Avigad S, Barel D, Blau O, Malka A, Zoldan M, Mor C, Fogel M, Cohen I J, Stark B, Goshen Y, Stein J, Zaizov R
Cancer Molecular Genetics, Pediatric Hematology Oncology, Schneider Children's Medical Center of Israel, Petah Tiqva.
Oncogene. 1997 Apr 3;14(13):1541-5. doi: 10.1038/sj.onc.1200990.

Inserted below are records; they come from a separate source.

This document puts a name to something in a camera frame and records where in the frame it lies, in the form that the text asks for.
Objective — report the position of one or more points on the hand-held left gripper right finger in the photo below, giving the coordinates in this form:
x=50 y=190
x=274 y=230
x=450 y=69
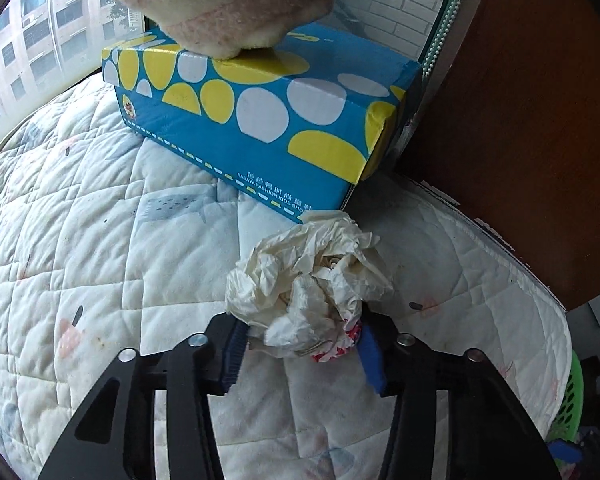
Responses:
x=370 y=360

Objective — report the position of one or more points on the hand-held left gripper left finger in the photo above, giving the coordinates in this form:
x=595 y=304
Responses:
x=232 y=355

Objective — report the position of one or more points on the white wrapper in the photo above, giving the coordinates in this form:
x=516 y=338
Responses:
x=300 y=280

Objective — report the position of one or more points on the green plastic basket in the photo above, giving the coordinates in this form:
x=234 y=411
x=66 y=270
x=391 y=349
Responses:
x=570 y=400

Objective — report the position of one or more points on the white quilted mattress pad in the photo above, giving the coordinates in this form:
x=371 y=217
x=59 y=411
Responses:
x=105 y=260

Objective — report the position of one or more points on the small blue object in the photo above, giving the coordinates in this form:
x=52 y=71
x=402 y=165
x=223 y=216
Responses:
x=564 y=452

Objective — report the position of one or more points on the blue box with yellow dots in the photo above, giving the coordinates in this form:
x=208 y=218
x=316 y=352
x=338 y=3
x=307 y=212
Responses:
x=280 y=110

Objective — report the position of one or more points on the brown wooden wardrobe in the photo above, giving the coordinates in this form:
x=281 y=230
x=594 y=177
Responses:
x=530 y=110

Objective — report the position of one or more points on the beige plush toy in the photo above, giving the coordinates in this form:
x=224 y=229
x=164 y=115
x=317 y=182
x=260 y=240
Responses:
x=220 y=5

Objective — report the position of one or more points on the apartment building outside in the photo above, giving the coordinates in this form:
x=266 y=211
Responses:
x=45 y=35

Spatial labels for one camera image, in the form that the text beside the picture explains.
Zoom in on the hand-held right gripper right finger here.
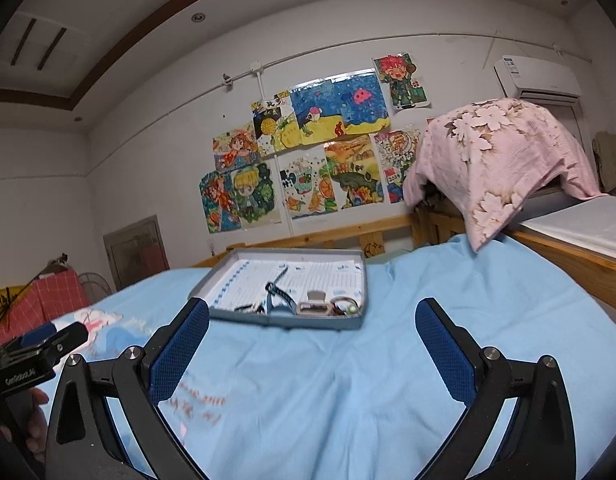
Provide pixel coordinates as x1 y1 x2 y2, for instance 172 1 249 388
414 297 576 480

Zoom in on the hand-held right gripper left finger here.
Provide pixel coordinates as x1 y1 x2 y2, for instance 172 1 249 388
45 297 211 480

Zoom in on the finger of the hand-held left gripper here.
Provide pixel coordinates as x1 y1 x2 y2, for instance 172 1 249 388
18 322 87 368
3 324 59 351

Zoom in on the grey cardboard box lid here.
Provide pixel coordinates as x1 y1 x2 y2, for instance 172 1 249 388
188 247 369 332

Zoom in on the light blue smartwatch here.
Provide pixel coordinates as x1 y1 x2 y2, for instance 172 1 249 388
264 267 296 316

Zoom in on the person's left hand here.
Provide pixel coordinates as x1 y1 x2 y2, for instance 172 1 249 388
25 389 51 458

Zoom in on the red checked cloth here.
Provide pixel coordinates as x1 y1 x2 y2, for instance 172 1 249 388
0 269 92 346

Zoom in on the grey floor fan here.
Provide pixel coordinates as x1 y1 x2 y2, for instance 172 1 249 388
78 272 113 307

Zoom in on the light blue printed blanket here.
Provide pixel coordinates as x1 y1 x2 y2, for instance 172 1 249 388
38 232 616 480

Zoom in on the beige hair claw clip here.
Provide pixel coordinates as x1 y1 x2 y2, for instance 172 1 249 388
298 291 331 317

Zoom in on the orange-haired character drawing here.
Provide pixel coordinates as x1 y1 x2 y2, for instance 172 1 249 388
199 172 239 234

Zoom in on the wooden bed headboard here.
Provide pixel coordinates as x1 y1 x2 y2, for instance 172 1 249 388
190 212 421 268

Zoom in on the blond character drawing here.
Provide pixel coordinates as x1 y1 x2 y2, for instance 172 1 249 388
230 162 283 228

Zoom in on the white mattress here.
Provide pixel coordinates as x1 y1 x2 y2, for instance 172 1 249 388
520 195 616 263

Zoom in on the pink floral cloth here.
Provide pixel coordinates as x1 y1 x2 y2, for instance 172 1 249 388
403 99 609 253

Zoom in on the orange landscape drawing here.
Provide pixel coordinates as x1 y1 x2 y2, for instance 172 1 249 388
324 135 384 209

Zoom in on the doodle calendar drawing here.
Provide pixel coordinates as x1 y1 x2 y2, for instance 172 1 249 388
373 129 421 204

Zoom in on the turtle drawing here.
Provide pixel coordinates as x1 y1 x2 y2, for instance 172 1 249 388
279 152 339 220

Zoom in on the mermaid girl drawing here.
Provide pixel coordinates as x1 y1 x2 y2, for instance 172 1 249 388
212 123 261 171

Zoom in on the yellow fish drawing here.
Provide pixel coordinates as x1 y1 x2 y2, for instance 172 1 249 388
251 91 301 156

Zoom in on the olive cloth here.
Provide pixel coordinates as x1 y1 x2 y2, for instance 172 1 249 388
592 131 616 194

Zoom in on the blue sea drawing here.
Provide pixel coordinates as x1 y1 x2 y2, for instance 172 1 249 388
289 74 392 141

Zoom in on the red-haired character drawing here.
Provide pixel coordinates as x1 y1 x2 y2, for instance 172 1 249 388
372 52 432 111

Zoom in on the ceiling air vent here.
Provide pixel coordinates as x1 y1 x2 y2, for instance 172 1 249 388
10 17 69 72

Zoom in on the white air conditioner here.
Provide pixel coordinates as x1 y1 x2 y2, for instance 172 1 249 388
493 55 583 106

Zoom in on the small brown wall door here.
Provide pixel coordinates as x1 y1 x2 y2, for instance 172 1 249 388
103 215 170 291

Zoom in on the wooden bed frame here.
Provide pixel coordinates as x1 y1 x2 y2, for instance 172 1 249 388
505 185 616 317

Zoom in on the white wall cable conduit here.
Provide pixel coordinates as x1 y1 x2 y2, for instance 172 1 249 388
223 30 589 98

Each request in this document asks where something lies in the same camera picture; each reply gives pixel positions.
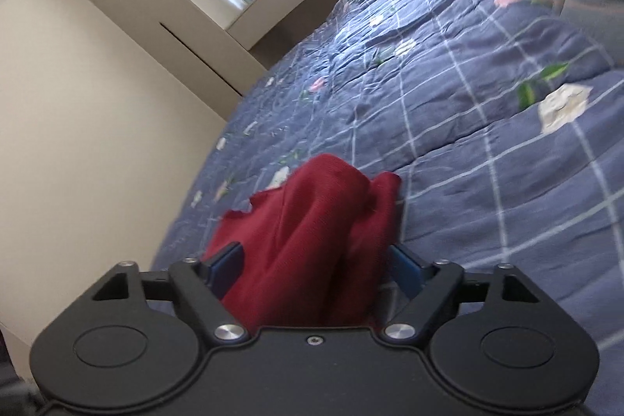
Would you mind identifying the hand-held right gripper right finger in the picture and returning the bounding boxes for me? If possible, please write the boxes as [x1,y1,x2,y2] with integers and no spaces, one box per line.
[380,243,541,344]

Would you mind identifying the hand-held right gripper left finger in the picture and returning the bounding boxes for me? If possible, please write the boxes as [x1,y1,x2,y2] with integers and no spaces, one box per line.
[90,242,249,345]

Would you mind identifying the dark red sweater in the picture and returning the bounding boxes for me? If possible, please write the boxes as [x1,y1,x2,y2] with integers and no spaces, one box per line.
[202,153,403,332]

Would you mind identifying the blue checked floral quilt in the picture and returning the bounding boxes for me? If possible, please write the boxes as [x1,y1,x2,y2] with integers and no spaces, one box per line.
[151,0,624,351]

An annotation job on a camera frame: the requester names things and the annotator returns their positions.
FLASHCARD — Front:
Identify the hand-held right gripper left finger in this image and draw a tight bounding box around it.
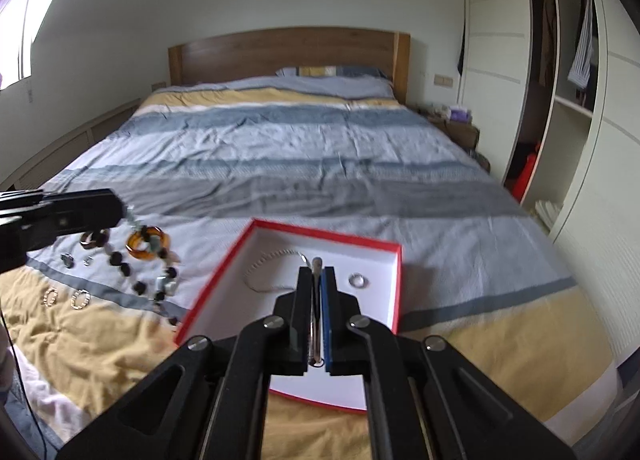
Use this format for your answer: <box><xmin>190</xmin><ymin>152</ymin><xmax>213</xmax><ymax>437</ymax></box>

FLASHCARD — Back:
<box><xmin>57</xmin><ymin>266</ymin><xmax>314</xmax><ymax>460</ymax></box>

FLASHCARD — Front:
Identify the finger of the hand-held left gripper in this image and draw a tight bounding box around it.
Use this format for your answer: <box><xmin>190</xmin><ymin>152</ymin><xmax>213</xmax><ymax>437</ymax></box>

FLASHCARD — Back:
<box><xmin>0</xmin><ymin>192</ymin><xmax>46</xmax><ymax>211</ymax></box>
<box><xmin>0</xmin><ymin>189</ymin><xmax>127</xmax><ymax>273</ymax></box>

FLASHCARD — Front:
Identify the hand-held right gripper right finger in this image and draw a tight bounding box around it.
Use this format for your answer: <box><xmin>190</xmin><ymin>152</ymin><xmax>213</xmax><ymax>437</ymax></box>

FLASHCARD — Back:
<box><xmin>322</xmin><ymin>266</ymin><xmax>581</xmax><ymax>460</ymax></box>

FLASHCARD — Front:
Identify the silver bangle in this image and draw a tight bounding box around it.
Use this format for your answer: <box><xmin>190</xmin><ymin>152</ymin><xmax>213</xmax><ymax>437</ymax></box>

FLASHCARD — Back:
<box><xmin>310</xmin><ymin>256</ymin><xmax>326</xmax><ymax>369</ymax></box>

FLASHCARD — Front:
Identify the small brown bangle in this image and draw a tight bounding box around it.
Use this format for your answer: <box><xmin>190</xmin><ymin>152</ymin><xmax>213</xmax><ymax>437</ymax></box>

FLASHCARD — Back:
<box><xmin>79</xmin><ymin>228</ymin><xmax>111</xmax><ymax>250</ymax></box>

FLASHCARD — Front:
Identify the silver chain necklace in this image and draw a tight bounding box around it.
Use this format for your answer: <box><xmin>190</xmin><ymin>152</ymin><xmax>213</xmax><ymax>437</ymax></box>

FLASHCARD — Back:
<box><xmin>243</xmin><ymin>248</ymin><xmax>314</xmax><ymax>293</ymax></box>

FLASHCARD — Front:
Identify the red jewelry box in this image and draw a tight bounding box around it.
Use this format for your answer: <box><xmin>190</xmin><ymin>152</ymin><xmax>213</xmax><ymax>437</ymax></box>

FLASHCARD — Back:
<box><xmin>173</xmin><ymin>218</ymin><xmax>403</xmax><ymax>414</ymax></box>

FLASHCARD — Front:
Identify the amber bangle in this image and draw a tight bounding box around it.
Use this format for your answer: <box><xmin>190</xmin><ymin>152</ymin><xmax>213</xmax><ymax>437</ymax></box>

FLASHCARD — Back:
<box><xmin>125</xmin><ymin>226</ymin><xmax>172</xmax><ymax>261</ymax></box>

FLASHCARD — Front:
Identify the dark beaded necklace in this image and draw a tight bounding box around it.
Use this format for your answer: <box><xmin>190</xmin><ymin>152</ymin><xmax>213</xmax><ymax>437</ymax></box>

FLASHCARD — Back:
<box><xmin>102</xmin><ymin>207</ymin><xmax>184</xmax><ymax>327</ymax></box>

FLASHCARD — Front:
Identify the bed with striped duvet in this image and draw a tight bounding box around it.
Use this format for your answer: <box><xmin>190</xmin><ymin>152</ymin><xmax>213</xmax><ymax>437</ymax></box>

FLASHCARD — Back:
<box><xmin>0</xmin><ymin>74</ymin><xmax>622</xmax><ymax>460</ymax></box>

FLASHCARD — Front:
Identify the window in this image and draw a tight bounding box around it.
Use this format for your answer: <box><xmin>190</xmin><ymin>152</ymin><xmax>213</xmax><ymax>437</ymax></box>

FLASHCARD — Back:
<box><xmin>0</xmin><ymin>0</ymin><xmax>97</xmax><ymax>91</ymax></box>

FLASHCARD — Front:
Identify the wooden nightstand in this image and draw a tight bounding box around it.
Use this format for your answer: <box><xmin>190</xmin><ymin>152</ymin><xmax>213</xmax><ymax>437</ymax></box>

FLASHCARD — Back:
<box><xmin>424</xmin><ymin>106</ymin><xmax>494</xmax><ymax>177</ymax></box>

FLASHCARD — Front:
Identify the striped pillow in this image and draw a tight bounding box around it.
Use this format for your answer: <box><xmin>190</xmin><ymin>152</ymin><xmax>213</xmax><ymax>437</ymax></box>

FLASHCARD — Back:
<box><xmin>275</xmin><ymin>64</ymin><xmax>394</xmax><ymax>81</ymax></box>

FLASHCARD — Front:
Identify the stack of white towels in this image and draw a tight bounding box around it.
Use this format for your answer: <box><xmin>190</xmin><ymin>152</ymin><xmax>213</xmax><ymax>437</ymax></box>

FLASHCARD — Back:
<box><xmin>532</xmin><ymin>197</ymin><xmax>564</xmax><ymax>237</ymax></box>

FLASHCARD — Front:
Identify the red bag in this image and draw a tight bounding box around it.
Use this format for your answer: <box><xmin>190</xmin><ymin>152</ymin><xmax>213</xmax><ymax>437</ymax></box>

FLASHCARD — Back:
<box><xmin>504</xmin><ymin>142</ymin><xmax>542</xmax><ymax>204</ymax></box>

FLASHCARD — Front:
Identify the wooden bed headboard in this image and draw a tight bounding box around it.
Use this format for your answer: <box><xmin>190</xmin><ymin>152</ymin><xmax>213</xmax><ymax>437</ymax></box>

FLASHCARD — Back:
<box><xmin>167</xmin><ymin>27</ymin><xmax>411</xmax><ymax>106</ymax></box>

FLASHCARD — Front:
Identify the white wardrobe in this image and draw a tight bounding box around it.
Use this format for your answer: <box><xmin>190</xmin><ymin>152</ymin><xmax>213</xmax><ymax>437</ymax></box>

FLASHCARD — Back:
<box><xmin>457</xmin><ymin>0</ymin><xmax>640</xmax><ymax>251</ymax></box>

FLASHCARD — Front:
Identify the brown hanging coat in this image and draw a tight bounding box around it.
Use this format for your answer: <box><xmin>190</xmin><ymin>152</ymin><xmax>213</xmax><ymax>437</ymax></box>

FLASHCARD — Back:
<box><xmin>537</xmin><ymin>0</ymin><xmax>559</xmax><ymax>90</ymax></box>

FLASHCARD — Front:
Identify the striped hanging shirt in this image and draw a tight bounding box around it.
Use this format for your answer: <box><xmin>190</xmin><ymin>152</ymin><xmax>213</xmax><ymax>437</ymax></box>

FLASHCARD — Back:
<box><xmin>567</xmin><ymin>0</ymin><xmax>599</xmax><ymax>91</ymax></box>

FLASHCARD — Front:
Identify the slatted low wall cabinet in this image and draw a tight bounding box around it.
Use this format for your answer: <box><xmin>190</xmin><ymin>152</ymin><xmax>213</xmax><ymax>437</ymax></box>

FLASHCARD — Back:
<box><xmin>0</xmin><ymin>98</ymin><xmax>142</xmax><ymax>191</ymax></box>

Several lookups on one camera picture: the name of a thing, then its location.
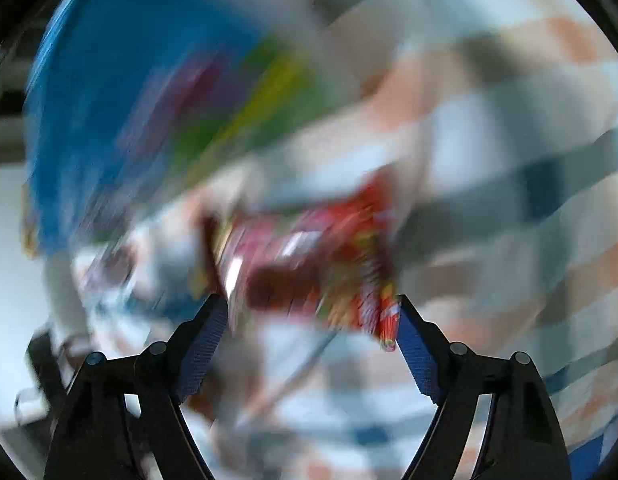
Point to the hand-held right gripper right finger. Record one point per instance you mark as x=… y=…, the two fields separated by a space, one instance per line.
x=416 y=355

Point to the checkered bed sheet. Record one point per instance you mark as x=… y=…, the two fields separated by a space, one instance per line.
x=489 y=185

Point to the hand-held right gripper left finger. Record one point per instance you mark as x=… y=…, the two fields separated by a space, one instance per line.
x=201 y=350

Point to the red snack packet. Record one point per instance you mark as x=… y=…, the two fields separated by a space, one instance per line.
x=309 y=265

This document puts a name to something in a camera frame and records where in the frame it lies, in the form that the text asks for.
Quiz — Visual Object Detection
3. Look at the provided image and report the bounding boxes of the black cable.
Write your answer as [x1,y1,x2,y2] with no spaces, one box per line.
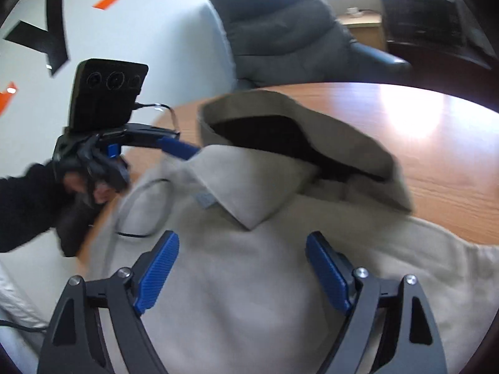
[0,319,49,333]
[115,101,182,239]

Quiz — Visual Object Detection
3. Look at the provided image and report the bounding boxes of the small wooden cabinet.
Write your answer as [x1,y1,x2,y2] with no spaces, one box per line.
[337,8,387,52]

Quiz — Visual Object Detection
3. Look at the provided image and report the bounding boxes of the grey office chair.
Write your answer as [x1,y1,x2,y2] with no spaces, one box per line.
[206,0,413,90]

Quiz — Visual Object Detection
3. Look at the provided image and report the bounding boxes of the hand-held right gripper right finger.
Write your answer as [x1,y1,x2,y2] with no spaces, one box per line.
[305,231,449,374]

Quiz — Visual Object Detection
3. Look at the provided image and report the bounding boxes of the white cloth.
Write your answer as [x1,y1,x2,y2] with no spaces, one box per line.
[0,259,84,374]

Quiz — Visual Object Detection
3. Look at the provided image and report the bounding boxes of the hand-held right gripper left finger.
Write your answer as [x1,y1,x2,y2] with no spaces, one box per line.
[37,231,181,374]

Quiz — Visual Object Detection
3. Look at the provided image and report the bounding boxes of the beige hooded jacket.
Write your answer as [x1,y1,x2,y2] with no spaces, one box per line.
[80,89,499,374]

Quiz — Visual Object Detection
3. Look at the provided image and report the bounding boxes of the person's left forearm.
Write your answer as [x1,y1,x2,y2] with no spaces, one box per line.
[0,161,70,255]

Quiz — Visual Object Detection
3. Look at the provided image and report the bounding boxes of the dark cabinet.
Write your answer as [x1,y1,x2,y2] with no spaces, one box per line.
[376,0,499,71]

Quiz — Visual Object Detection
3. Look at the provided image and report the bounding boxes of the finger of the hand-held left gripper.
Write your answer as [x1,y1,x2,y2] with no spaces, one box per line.
[117,122,202,161]

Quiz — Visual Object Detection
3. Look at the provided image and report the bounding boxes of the person's left hand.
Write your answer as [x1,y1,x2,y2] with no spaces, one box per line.
[62,169,118,205]

Screening for p53 mutations in exons 5 to 8 in 124 pediatric malignancies identified 18 abnormal shifts using single strand conformation polymorphism: 12 were missense mutations and in 6, no mutation was detected in the exon or in the splice donor acceptor sequences. Sequencing was then performed in the adjacent introns, revealing a G to A base substitution at 39 base pairs upstream to exon 7. This mutation was identified in the germ line of five of the patients, and also in the father of one, whose parents were available. For comparison, of the 184 normal controls similarly screened, only one had this mutation (P=0.036). Positive staining of p53 protein was observed in three of the paraffin embedded tissues that were available: brain tumor, rhabdomyosarcoma, and lymphocytes from a normal lymph node from the rhabdomyosarcoma patient. All tumors with the identified intron mutation were Li-Fraumeni syndrome tumors. Sequencing of all exons including splice sites was performed and revealed no mutation. We suggest that this mutation in intron 6 of the p53 gene stabilizes the wild type p53 protein, resulting in its abnormal accumulation. Mutations in the noncoding region of p53 should be further studied.
对124例儿童恶性肿瘤的5至8号外显子进行p53突变筛查,采用单链构象多态性鉴定出18个异常迁移:12个为错义突变,6个在外显子或剪接供体/受体序列中未检测到突变。随后对相邻内含子进行测序,发现在外显子7上游39个碱基对处有一个G到A的碱基替换。在5名患者的生殖系中发现了这种突变,在其中一名患者的父亲(其父母可供检测)中也发现了该突变。作为对照,在同样筛查的184名正常对照中,只有1人有这种突变(P=0.036)。在可获得的3个石蜡包埋组织中观察到p53蛋白阳性染色:脑肿瘤、横纹肌肉瘤以及横纹肌肉瘤患者正常淋巴结中的淋巴细胞。所有鉴定出内含子突变的肿瘤均为李-弗劳梅尼综合征肿瘤。对包括剪接位点在内的所有外显子进行测序,未发现突变。我们认为p53基因内含子6中的这种突变使野生型p53蛋白稳定,导致其异常积累。p53非编码区的突变应进一步研究。